(Your goal):
The following entries are to be repeated exactly, and the pictures are to be left behind.

————————

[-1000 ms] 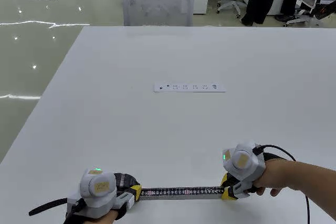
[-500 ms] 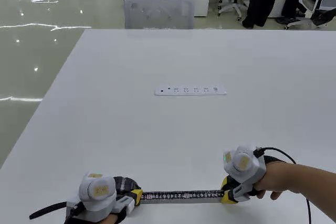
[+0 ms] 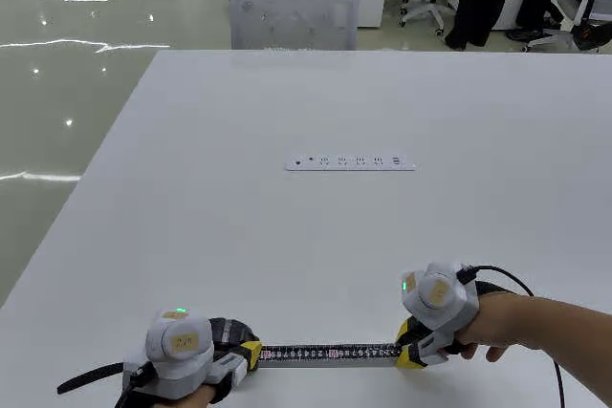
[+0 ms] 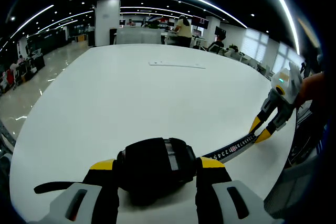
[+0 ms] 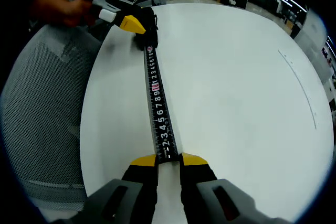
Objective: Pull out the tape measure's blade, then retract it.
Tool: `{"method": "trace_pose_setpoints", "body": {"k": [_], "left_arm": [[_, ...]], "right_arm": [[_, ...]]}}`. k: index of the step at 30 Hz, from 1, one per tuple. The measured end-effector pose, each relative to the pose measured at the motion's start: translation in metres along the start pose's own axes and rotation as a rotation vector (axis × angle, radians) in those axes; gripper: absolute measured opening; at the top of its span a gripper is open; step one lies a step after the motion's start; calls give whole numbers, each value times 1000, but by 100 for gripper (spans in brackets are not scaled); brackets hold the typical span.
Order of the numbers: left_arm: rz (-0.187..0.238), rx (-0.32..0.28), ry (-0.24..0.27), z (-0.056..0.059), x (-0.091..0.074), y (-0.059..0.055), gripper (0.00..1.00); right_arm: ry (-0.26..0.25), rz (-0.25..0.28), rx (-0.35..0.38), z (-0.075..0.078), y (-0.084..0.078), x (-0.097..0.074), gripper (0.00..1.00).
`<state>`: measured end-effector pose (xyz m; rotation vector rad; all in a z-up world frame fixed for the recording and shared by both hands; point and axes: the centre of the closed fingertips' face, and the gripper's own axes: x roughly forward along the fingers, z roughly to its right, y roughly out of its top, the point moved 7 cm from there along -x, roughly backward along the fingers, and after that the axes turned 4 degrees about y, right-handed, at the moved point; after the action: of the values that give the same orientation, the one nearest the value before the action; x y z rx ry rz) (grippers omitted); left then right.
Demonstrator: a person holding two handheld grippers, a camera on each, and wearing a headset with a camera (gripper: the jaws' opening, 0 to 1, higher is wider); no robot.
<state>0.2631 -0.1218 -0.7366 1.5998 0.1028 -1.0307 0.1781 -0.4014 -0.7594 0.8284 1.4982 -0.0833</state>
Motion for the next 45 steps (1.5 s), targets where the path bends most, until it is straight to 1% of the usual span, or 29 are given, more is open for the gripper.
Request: {"method": "trace_pose_setpoints", "body": {"k": [18,22,24,26,30,45], "left_arm": [[-4,-4,-2,-1,0,0,55],[-5,-4,-2,-1,0,0,55],[-4,-4,-2,-1,0,0,55],[-4,-4,-2,-1,-1,0,55],[-5,-4,-3,-1,-1,0,55],[-4,-5,-2,0,-1,1,55]], "right_arm": [[3,25,-8,-2,17,8,14],[4,27,-9,-3,19,9,14],[4,27,-10,-1,19,11,14],[3,27,-11,-4,21,10,14],[3,31,-8,-2,22,12,14],[-9,47,-10,-4,28,16,14]]}}
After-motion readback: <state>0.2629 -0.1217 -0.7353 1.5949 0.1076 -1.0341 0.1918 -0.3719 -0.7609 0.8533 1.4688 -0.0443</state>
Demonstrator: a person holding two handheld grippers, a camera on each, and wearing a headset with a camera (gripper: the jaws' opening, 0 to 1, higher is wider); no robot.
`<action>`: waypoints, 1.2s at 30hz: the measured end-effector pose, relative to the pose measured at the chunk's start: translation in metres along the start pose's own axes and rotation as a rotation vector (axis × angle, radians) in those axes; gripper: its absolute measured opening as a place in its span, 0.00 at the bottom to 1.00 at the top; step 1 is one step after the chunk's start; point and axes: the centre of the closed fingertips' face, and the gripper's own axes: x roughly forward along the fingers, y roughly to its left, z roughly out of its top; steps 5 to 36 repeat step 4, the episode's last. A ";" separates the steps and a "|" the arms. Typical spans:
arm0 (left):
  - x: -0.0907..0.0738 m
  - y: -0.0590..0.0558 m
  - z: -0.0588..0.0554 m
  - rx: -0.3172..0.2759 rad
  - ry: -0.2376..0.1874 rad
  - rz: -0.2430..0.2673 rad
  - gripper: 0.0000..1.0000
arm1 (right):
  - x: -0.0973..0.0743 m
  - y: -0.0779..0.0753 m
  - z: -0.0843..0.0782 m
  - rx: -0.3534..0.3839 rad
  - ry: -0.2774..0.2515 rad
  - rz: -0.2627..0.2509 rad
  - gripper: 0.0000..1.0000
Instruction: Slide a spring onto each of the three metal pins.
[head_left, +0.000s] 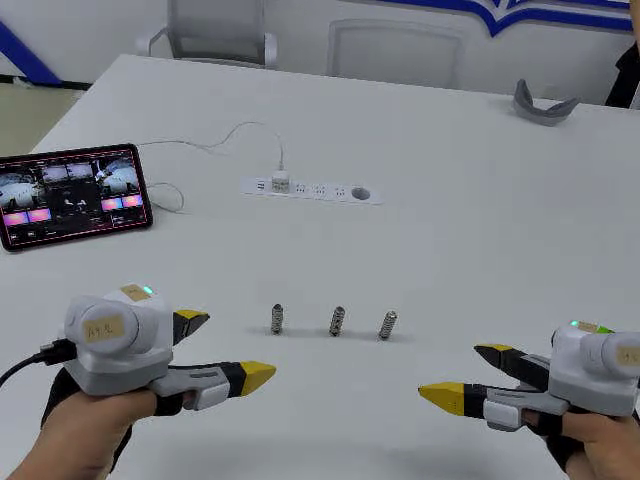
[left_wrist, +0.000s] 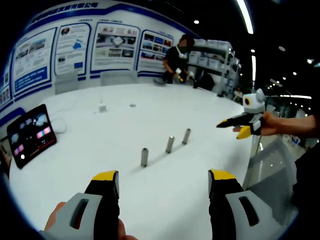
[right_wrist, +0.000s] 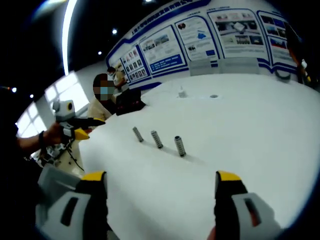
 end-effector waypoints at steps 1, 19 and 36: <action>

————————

(Worked solution):
[-1000 ms] 
[-500 ms] 
[+0 ms] 
[+0 ms] 
[+0 ms] 
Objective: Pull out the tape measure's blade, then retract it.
Tool: `{"method": "trace_pose_setpoints", "body": {"k": [_], "left_arm": [[_, ...]], "right_arm": [[_, ...]]}}`. k: index of the step at 30 Hz, from 1, one per tuple. The measured end-effector pose, each relative to the pose measured at the motion's start: translation in metres along the start pose's own axes and rotation as a rotation vector (axis × angle, radians) in those axes; gripper: absolute measured opening; at the top of its span a gripper is open; step one lies a step after the motion's start; calls give whole numbers, each value times 1000, but by 100 for gripper (spans in brackets are not scaled); brackets hold the typical span.
Order of the numbers: left_arm: rz (-0.187..0.238), rx (-0.32..0.28), ry (-0.24..0.27), z (-0.056..0.059), x (-0.091..0.074), y (-0.059..0.055), gripper (0.00..1.00); right_arm: ry (-0.26..0.25), rz (-0.25..0.28), rx (-0.35..0.38), z (-0.075..0.078), y (-0.084..0.078), x (-0.097..0.074), gripper (0.00..1.00).
`<state>`: measured end-effector pose (xyz m; rotation vector rad; all in a z-up world frame fixed for the recording and shared by both hands; point and axes: the centre of the closed fingertips' face, and the gripper's own axes: x roughly forward along the fingers, z roughly to its right, y roughly out of its top, the point moved 7 cm from there along -x, roughly backward along the fingers, and after that the axes turned 4 degrees about y, right-handed, at the moved point; after the action: of the values that give the same orientation, the one nearest the value before the action; x y z rx ry rz) (grippers omitted); left then right.
Demonstrator: a person holding two handheld grippers, a camera on each, and wearing a headset with a camera (gripper: the jaws' opening, 0 to 1, higher is wider); no robot.
<state>0.2631 -0.1218 -0.7366 1.5998 0.1028 -1.0307 0.1781 -0.4014 -0.7594 0.8284 1.4982 -0.0833</state>
Motion for the next 45 steps (1.5 s), targets where the path bends most, until it is straight to 1% of the usual span, or 29 are given, more is open for the gripper.
Request: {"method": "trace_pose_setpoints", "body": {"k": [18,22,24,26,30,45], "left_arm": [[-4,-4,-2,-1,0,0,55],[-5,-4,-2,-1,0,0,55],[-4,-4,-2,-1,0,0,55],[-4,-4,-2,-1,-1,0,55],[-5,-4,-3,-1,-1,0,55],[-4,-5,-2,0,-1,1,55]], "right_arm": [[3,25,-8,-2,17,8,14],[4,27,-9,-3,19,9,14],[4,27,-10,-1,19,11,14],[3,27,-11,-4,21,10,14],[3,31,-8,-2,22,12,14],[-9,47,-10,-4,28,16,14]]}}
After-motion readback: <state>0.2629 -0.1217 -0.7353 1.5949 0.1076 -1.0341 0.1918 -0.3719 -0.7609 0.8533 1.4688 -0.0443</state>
Demonstrator: a person holding two handheld grippers, a camera on each, and wearing a headset with a camera (gripper: the jaws' opening, 0 to 1, higher is wider); no robot.
`<action>`: waypoints, 1.2s at 30hz: the measured end-effector pose, relative to the pose measured at the chunk's start: translation in metres along the start pose's own axes and rotation as a rotation vector (axis × angle, radians) in those axes; gripper: its absolute measured opening as a place in its span, 0.00 at the bottom to 1.00 at the top; step 1 is one step after the chunk's start; point and axes: the centre of the closed fingertips' face, and the gripper's own axes: x roughly forward along the fingers, y roughly to its left, z roughly out of its top; steps 5 to 36 repeat step 4, the episode's last. A ";" separates the steps and a "|" the arms. Typical spans:
arm0 (left):
  - x: -0.0907..0.0738 m
  - y: -0.0590..0.0558 m
  - z: -0.0588..0.0554 m
  - rx: -0.3172..0.2759 rad
  - ry: -0.2376..0.1874 rad
  - rz: -0.2430..0.2673 rad
  - gripper: 0.0000..1.0000
arm1 (right):
  - x: -0.0973..0.0743 m
  - y: -0.0779..0.0753 m
  - z: -0.0843..0.0782 m
  - rx: -0.3534..0.3839 rad
  - ry: -0.2774..0.2515 rad
  - rz: -0.2627..0.2509 rad
  - gripper: 0.0000..1.0000
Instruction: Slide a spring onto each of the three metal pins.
[head_left, +0.000s] 
[left_wrist, +0.000s] 
[right_wrist, +0.000s] 
 end-effector waypoints at steps 1, 19 and 36: <action>

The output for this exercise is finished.